Sophia Heymans
I’ll Not Contain You

January 29 – March 12, 2022

 
 

The Valley is pleased to present I’ll Not Contain You, our first solo exhibition with Brooklyn based painter Sophia Heymans. This exhibition presents a series of new paintings that explore the relationship between the land and humankind, pushing back against the weighted history of American landscape painting by taking a non-dominant perspective, and seeking to challenge the viewers’ sense of rank within the environment. As faces and bodies come through from veiled underpaintings, Heymans plays on our natural inclination to see ourselves in nature. By painting humans as physically and psychologically intertwined with their environment so that you cannot differentiate between them, the artist seeks to reify the closeness that has been stripped from our relationship with the land by colonial and capitalist structures.

The painted American landscape has long been used as a backdrop to tell tales of human trials and affairs. Countless artworks depict mans’ conquest and governance of wild lands, or else treat those domesticated worlds as places for our expansion and leisure. Even when seemingly depicting the grandeur of the wilderness, as with the Hudson River School Painters, the work still reeks of supremacy – peering ravenously down from a high rock at the wild young lands. There were less obvious postures of dominance, too; the Impressionists, for example, painted charming and peaceful outdoor scenes to inspire and comfort during times of industrialization and war, in the process reaffirming the misguided idea that nature is our inexhaustible refuge.

I do all I can to prevent my landscapes from becoming backdrops. I use an aerial perspective so that there is no clear foreground, no place for humans to claim dominance or steal the show. I don’t paint people atop the land, but paint them into it or beneath it. The humans are a mostly-veiled underpainting, entirely merged with the terrain.

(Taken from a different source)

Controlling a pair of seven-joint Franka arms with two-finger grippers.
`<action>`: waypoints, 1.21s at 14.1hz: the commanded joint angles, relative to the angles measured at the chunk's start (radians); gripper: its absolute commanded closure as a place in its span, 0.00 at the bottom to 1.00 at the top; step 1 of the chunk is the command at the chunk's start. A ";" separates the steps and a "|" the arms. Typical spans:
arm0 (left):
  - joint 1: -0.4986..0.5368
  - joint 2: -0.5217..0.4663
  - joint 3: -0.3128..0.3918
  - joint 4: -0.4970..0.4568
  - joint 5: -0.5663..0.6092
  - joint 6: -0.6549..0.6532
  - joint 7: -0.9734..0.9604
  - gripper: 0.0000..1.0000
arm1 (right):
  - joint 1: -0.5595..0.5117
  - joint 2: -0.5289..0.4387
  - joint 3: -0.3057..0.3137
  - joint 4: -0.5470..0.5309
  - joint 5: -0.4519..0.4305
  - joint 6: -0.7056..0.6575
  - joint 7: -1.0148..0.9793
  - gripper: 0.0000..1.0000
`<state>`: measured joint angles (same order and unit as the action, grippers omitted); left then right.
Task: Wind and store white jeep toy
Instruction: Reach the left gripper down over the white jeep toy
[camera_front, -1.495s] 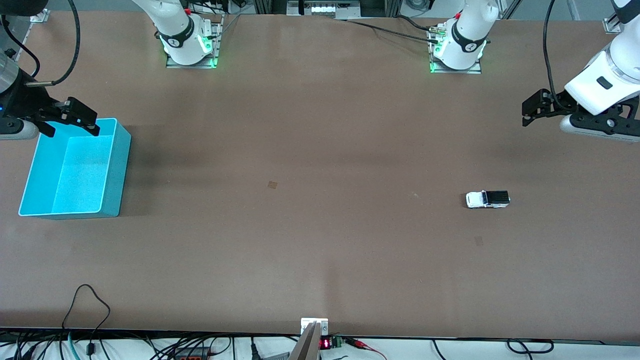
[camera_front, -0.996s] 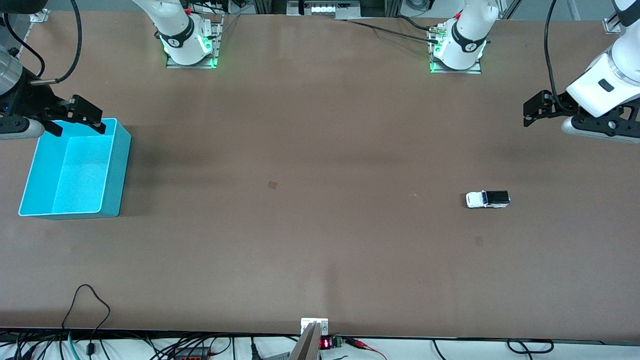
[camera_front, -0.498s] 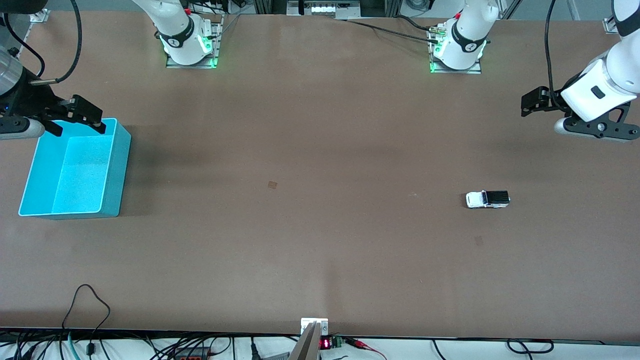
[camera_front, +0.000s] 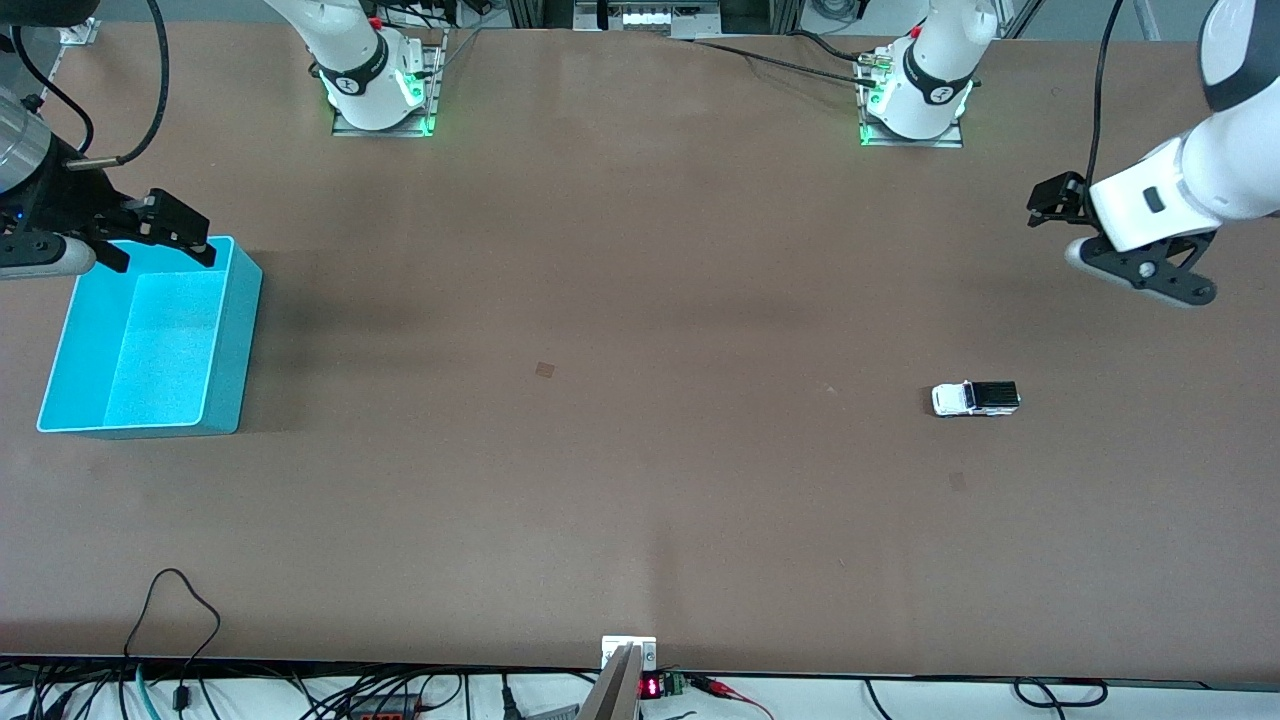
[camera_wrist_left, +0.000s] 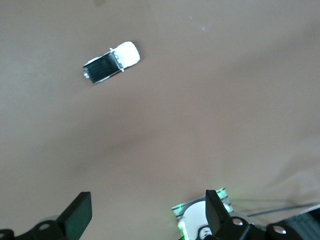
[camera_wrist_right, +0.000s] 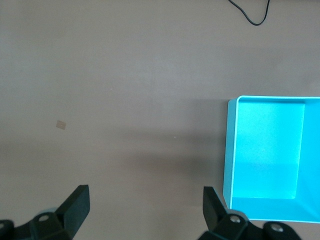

Growing up, my sister and I spent most of our time outside. We explored every inch of our family farm, playing and imagining what took place on the land before we lived there. Were there any bloody battles? Did a mammoth ever sleep there, did a forest ever grow? I’d wonder how many stories were embedded into the land. How many people had loved it? I got to know that land so well that I began to feel like an extension of it, and it in turn became an extension of me: my body, my dreams, and emotions.

Instead of wondering if we belong on this land, I wonder if humans belong to this land. Does it hold something of us, a piece of us? For better or worse, we are here. But can we feel a physical connection to it, and even more so, does it still feel any connection to us? Does a river carry within in it any semblance of a man? Can a pond rest with the countenance of a sleeping girl? Do the rocks of the badlands hold a memory of the violence committed there? These paintings are not an attempt to personify the land, they are more of an exorcism. I am trying to find a wanting of our species within a landscape that we have felt separate from for centuries. Our western conception of nature as separate from us is unsustainable. I want to make permanent those fleeting feelings of connection. I paint humans as physically and psychologically intertwined with their environment so that you cannot differentiate between them. To destroy that land is to destroy ourselves.

— Sophia Heymans


Sophia Heymans was born in Minneapolis on the last day of the ’80s. She grew up on a family farm in Central Minnesota with her parents, sister, uncles, aunts and cousins. She was homeschooled throughout childhood, and became devoted to art-making from an early age. She attempts to paint landscapes from a non-dominant perspective and confront the weighted history of American Landscape painting. 

Sophia graduated from Rhode Island School of Design in 2012,and currently lives and works in Brooklyn. Recent exhibitions include Rewilding at Nino Mier Gallery, Los Angeles, CA (2021), The Lonely Ones, curated by Katelyn Eichwald at Fortnight Institute, New York, NY (2021), Afterimage at the Whitney Gallery, Saint Cloud, MN (2021), Refugia, curated by Amelia Biewald at the Royal Society of American Art in Brooklyn, NY (2020).